▶ [TASK GOAL]: Repeat the listing below in full, keeping each word as given.

▶ [COLLECTED DATA]:
┌──

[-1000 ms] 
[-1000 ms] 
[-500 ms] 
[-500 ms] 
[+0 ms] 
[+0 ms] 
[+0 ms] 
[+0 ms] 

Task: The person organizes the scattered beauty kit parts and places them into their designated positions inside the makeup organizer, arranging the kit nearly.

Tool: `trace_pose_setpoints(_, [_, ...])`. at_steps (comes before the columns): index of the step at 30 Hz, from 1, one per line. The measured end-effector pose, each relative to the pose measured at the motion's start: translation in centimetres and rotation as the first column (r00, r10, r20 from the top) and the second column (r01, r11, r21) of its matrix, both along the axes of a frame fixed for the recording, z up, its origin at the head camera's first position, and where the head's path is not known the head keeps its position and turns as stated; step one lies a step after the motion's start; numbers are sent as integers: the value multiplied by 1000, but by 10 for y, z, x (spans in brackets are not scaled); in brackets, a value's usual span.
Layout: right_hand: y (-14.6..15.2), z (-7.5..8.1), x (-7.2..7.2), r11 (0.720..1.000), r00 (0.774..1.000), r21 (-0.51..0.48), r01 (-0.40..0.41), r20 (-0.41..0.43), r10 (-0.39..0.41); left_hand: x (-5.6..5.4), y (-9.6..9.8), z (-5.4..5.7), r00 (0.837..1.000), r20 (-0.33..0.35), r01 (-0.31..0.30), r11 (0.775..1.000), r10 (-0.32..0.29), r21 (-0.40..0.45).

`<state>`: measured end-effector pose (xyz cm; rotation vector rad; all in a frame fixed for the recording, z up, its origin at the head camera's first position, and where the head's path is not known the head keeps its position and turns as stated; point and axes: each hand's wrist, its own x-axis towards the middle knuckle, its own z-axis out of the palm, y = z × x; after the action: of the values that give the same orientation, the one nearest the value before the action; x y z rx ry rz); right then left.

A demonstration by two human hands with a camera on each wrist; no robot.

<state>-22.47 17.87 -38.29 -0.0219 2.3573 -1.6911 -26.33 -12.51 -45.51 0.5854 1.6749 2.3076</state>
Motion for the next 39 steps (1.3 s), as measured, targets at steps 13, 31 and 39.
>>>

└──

▶ [RESULT OF THE TASK]:
[-1000 ms] 
[-1000 ms] 
[-500 ms] 
[-500 ms] 
[+0 ms] 
[+0 ms] 
[+0 ms] 
[+0 ms] 

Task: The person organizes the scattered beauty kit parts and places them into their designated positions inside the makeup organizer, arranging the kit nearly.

Tool: `trace_pose_setpoints(_, [_, ...])`. at_steps (comes before the columns): index of the step at 30 Hz, from 1, one per line. The measured end-effector pose, each relative to the pose measured at the motion's start: translation in centimetres and rotation as the first column (r00, r10, r20 from the top) and the second column (r01, r11, r21) of its matrix, both along the axes of a frame fixed for the recording, z up, its origin at the head camera's first position, and where the head's path is not known the head keeps its position and turns as stated; step one lies a step after the motion's start; numbers are sent as integers: the value multiplied by 1000, but by 10 for y, z, x (spans in brackets are not scaled); in brackets, a value's usual span.
Layout: right_hand: y (-14.6..15.2), z (-7.5..8.1), x (-7.2..7.2), r11 (0.720..1.000), r00 (0.774..1.000), r21 (-0.51..0.48), r01 (-0.40..0.41), r20 (-0.41..0.43), r10 (-0.39..0.41); left_hand: x (-5.6..5.4), y (-9.6..9.8), z (-5.4..5.7), r00 (0.837..1.000), r20 (-0.33..0.35), r01 (-0.31..0.30), r11 (0.775..1.000), r10 (-0.32..0.29), r21 (-0.40..0.45).

`<state>`: measured end-effector pose (xyz cm; rotation vector rad; all in a frame fixed for the recording, z up, its origin at the head camera's first position, and where the head's path is not known the head keeps its position and turns as stated; point and axes: each hand's wrist, its own x-axis towards the middle knuckle, its own z-axis out of the palm, y = z × x; after the action: of the values that give the same orientation, the one nearest the value before the action; x y z rx ry rz); right then left.

A demonstration by two human hands with a camera on each wrist; no robot.

<state>-22.47 17.87 -38.29 -0.0219 2.3573 -1.6911 -26.33 -12.51 -45.51 0.5854 1.6749 2.3076</state>
Motion for the next 39 steps (1.3 s), as measured, targets at steps 13, 31 and 39.
>>>

The output has been completed.